45- Hujan

979 46 5
                                    

Selamat Membaca

*****

Angkasa dan Ara keluar dari rumah sakit kemudian bergegas menuju parkiran. Gadis itu nampak bahagia karena Angkasa sudah berjanji untuk membelikannya balon unicorn, Angkasa hanya bisa berdoa semoga saja penjual itu masih ada di sana. Walaupun belum tentu. Kita doakan saja.

Angkasa memakaikan helm kepada Ara. Senyum gadis itu tidak pernah lepas dari wajahnya. Angkasa pun ikut tersenyum saat melihat pacarnya yang begitu manis nan cantik.

"Jangan senyum terus," ujar Angkasa lalu menaiki motornya. Ara mengerutkan kening heran, dan seketika senyum itu pudar.

"Kenapa? Jelek ya? Angkasa nggak suka kah?" tanya Ara beruntun.

"Nggak."

"Terus kenapa?"

"Senyum lo tuh terlalu manis, gue bisa diabetes liatnya." Senyum Ara kembali mengembang saat mendengar ucapan Angkasa.

"Ishh!
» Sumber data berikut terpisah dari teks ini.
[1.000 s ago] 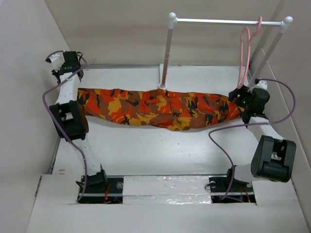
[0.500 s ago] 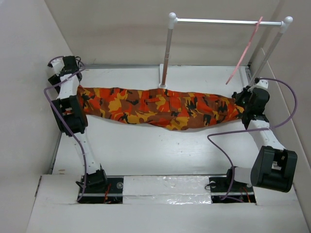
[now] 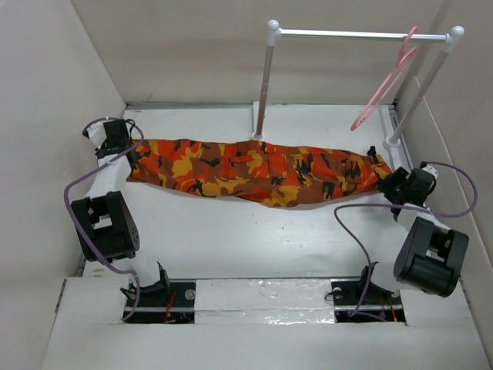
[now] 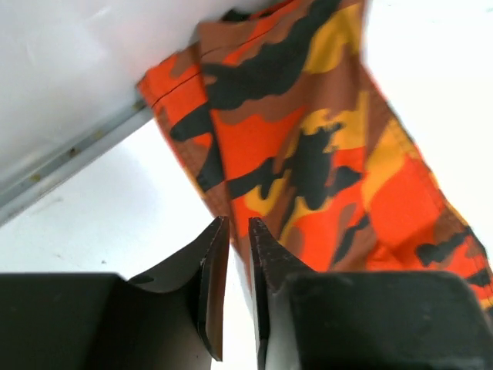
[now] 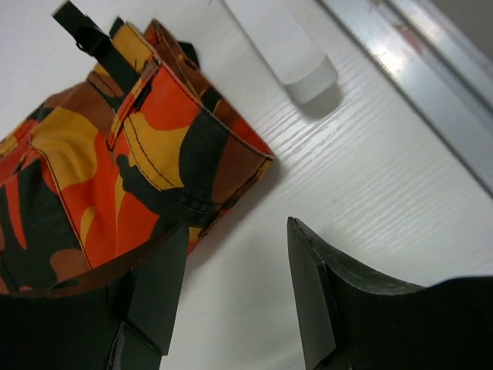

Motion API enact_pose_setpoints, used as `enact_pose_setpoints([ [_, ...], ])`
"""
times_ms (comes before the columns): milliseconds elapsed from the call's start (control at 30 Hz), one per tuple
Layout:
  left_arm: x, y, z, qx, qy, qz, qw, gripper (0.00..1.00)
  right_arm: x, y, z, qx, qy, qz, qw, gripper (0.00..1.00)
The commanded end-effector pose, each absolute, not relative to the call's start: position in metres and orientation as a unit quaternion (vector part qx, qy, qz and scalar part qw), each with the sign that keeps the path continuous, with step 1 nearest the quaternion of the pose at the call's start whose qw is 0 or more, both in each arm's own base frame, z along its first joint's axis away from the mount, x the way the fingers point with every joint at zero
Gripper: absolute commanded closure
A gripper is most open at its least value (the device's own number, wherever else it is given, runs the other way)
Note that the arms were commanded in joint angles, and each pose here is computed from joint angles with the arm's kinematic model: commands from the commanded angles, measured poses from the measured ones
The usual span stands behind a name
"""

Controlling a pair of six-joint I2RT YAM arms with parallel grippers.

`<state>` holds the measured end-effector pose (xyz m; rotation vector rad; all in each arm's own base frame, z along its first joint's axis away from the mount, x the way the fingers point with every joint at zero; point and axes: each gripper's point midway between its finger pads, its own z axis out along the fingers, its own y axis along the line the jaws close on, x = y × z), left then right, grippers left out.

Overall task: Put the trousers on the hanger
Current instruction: Fold the trousers at the center of the board.

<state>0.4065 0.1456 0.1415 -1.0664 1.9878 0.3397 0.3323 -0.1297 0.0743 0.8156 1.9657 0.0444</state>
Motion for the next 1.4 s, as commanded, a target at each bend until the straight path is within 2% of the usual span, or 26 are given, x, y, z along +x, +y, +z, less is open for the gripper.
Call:
enact_pose_setpoints([
  [0, 0.401, 0.135, 0.116, -0.439, 0.806, 0.088, 0.386, 0.82, 0.363, -0.128, 0.083, 0.327, 0.797, 0.067, 0.504, 0.4],
  [33, 0.398, 0.134, 0.111, -0.439, 0.81, 0.091, 0.377, 0.77, 0.368, -0.124, 0.079, 0.326, 0.797, 0.082, 0.502, 0.4],
  [67, 0.394, 0.135, 0.103, -0.439, 0.814, 0.096, 0.367, 0.65, 0.374, -0.115, 0.066, 0.318, 0.803, 0.113, 0.491, 0.4],
  [100, 0.391, 0.138, 0.098, -0.443, 0.815, 0.1, 0.361, 0.62, 0.38, -0.114, 0.064, 0.317, 0.801, 0.124, 0.493, 0.4],
  [167, 0.386, 0.142, 0.082, -0.449, 0.821, 0.095, 0.341, 0.55, 0.387, -0.103, 0.047, 0.322, 0.806, 0.158, 0.472, 0.41],
  [267, 0.384, 0.146, 0.061, -0.46, 0.827, 0.083, 0.314, 0.56, 0.396, -0.098, 0.046, 0.331, 0.794, 0.18, 0.477, 0.47],
  [367, 0.385, 0.149, 0.044, -0.464, 0.832, 0.083, 0.292, 0.56, 0.403, -0.094, 0.045, 0.337, 0.791, 0.182, 0.477, 0.65],
  [400, 0.387, 0.15, 0.038, -0.464, 0.834, 0.085, 0.287, 0.56, 0.405, -0.095, 0.047, 0.339, 0.787, 0.183, 0.481, 0.82],
  [467, 0.396, 0.152, 0.038, -0.464, 0.833, 0.082, 0.291, 0.55, 0.403, -0.094, 0.049, 0.345, 0.78, 0.187, 0.487, 1.0],
  [633, 0.41, 0.154, 0.033, -0.465, 0.83, 0.074, 0.298, 0.55, 0.386, -0.109, 0.065, 0.357, 0.764, 0.16, 0.514, 1.0],
  [667, 0.411, 0.155, 0.03, -0.468, 0.829, 0.076, 0.296, 0.61, 0.379, -0.119, 0.081, 0.351, 0.759, 0.133, 0.533, 1.0],
  [733, 0.415, 0.158, 0.029, -0.47, 0.827, 0.078, 0.299, 0.65, 0.36, -0.128, 0.082, 0.363, 0.769, 0.093, 0.517, 1.0],
  [767, 0.418, 0.16, 0.03, -0.469, 0.826, 0.082, 0.302, 0.73, 0.35, -0.137, 0.101, 0.352, 0.764, 0.06, 0.538, 1.0],
  [833, 0.421, 0.164, 0.032, -0.468, 0.824, 0.09, 0.306, 0.84, 0.328, -0.147, 0.102, 0.364, 0.768, 0.026, 0.527, 1.0],
  [867, 0.425, 0.163, 0.036, -0.464, 0.823, 0.096, 0.312, 0.93, 0.319, -0.152, 0.105, 0.364, 0.767, 0.007, 0.529, 1.0],
  [933, 0.429, 0.161, 0.04, -0.458, 0.824, 0.101, 0.317, 1.0, 0.293, -0.164, 0.105, 0.38, 0.758, -0.017, 0.53, 1.0],
  [1033, 0.428, 0.163, 0.05, -0.461, 0.816, 0.119, 0.329, 1.0, 0.249, -0.183, 0.087, 0.411, 0.756, -0.045, 0.507, 1.0],
  [1200, 0.401, 0.171, 0.064, -0.467, 0.8, 0.168, 0.338, 1.0, 0.208, -0.179, 0.074, 0.417, 0.772, -0.045, 0.478, 1.0],
  [1367, 0.358, 0.172, 0.086, -0.478, 0.779, 0.196, 0.355, 1.0, 0.185, -0.187, 0.122, 0.398, 0.757, -0.111, 0.505, 1.0],
])
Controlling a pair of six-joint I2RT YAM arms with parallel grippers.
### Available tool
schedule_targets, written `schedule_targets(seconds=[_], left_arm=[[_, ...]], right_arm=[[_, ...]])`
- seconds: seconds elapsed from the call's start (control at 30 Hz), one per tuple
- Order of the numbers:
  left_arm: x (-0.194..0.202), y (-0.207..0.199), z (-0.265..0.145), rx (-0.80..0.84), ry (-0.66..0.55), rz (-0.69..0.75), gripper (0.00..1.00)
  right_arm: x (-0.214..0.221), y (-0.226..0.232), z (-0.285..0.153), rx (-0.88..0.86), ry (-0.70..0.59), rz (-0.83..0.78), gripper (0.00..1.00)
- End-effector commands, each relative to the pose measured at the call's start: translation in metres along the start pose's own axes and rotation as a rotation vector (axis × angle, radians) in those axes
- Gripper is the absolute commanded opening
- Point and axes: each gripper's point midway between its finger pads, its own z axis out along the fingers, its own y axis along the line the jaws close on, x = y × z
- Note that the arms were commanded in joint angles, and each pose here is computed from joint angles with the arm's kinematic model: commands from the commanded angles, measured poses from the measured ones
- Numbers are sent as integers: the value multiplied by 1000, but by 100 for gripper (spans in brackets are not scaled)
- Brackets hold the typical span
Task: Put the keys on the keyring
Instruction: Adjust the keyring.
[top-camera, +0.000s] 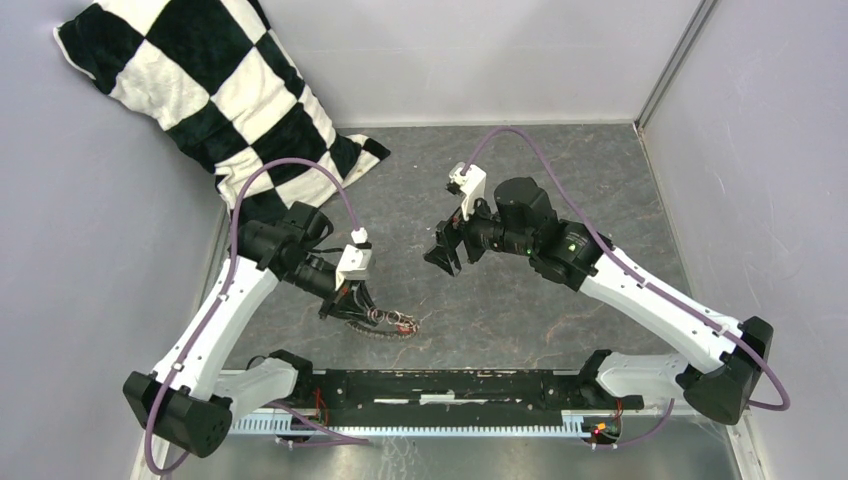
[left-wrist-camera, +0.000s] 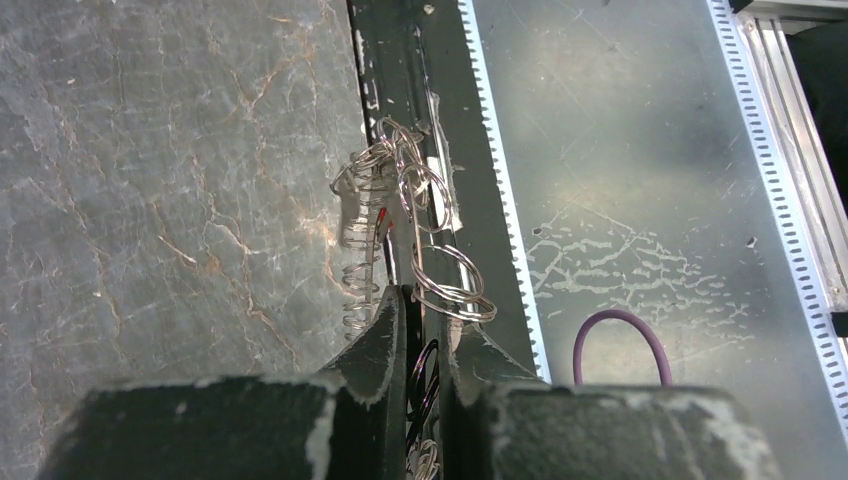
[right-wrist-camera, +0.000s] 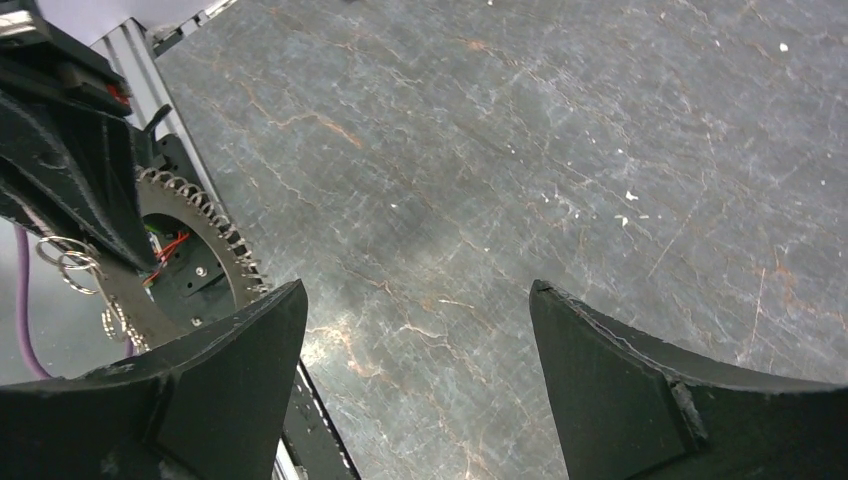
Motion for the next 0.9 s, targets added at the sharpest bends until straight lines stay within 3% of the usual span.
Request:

Udah pinter ngegombal ya sekarang," rajuk Ara. Angkasa tersenyum menatap gadisnya.

"Yuk berangkat," ajak Angkasa. Ara pun naik ke atas motor Angkasa.

Angkasa langsung menarik gas motornya dengan kecepatan sedang. Mereka berdua berangkat menyusuri jalan raya di Ibu kota yang cukup ramai pada siang menjelang sore ini.

Angkasa mengurangi kecepatannya, saat melewati tempat di mana mamang-mamang penjual balon unicorn tersebut berada. Namun nihil, penjual itu sudah tidak ada. Angkasa menghentikan motornya di pinggir jalan kemudian melepaskan helm. Angkasa menatap gadis yang di boncengnya dari kaca spion.

"Penjualnya udah pergi Angkasa," ujar Ara sembari menatap Angkasa dengan tatapan sendu.

"Sorry Ra." Ara menggelengkan kepalanya, sembari sedikit tersenyum.

"Nggak papa Angkasa, Ara udah nggak pingin balon itu kok."

"Serius?" tanya Angkasa tak yakin. Ara menganggukkan kepalanya antusias dan tersenyum.

"Serius."

"Yaudah kalau gitu. Ayo kita pergi makan," ajak Angkasa.

"Makan di mana?" tanya Ara dengan wajah bingung.

Angkasa tidak menjawab pertanyaan Ara. Cowok itu langsung memakai kembali helmnya dan juga mengendarai motor tersebut.

Setelah perjalanan yang lumayan lama. Kini motor Angkasa memasuki kompleks perumahan elite, tak jauh dari gerbang depan kompleks motor Angkasa berhenti tepat di depan gerbang rumah besar berwarna putih. Seseorang membukakan gerbang tersebut, sehingga motor Angkasa pun masuk ke dalam sana.

Ara turun dari motor Angkasa dan langsung melepas helmnya. Begitupun dengan Angkasa dan melakukan hal yang sama. Ara menatap sekelilingnya bingung, di mana ini? Rumah siapa ini?

"Kita di mana ini Angkasa?" tanya Ara.

"Rumah."

"Rumah Angkasa?" Angkasa menggelengkan kepala, Ara pun mengerutkan keningnya.

"Rumah bokap gue," jawab Angkasa lalu menarik tangan Ara dan berjalan memasuki rumah melewati pintu depan.

"Assalamu'alaikum," ucap Angkasa setelah membuka pintu besar yang ada di sana.

"Wa'alaikumussalam," jawab Clara yang sedang berjalan menuju ruang tengah dengan membawa segelas air putih, gadis itu menengok ke arah pintu utama di sana. Yang menampakkan Angkasa dan Ara.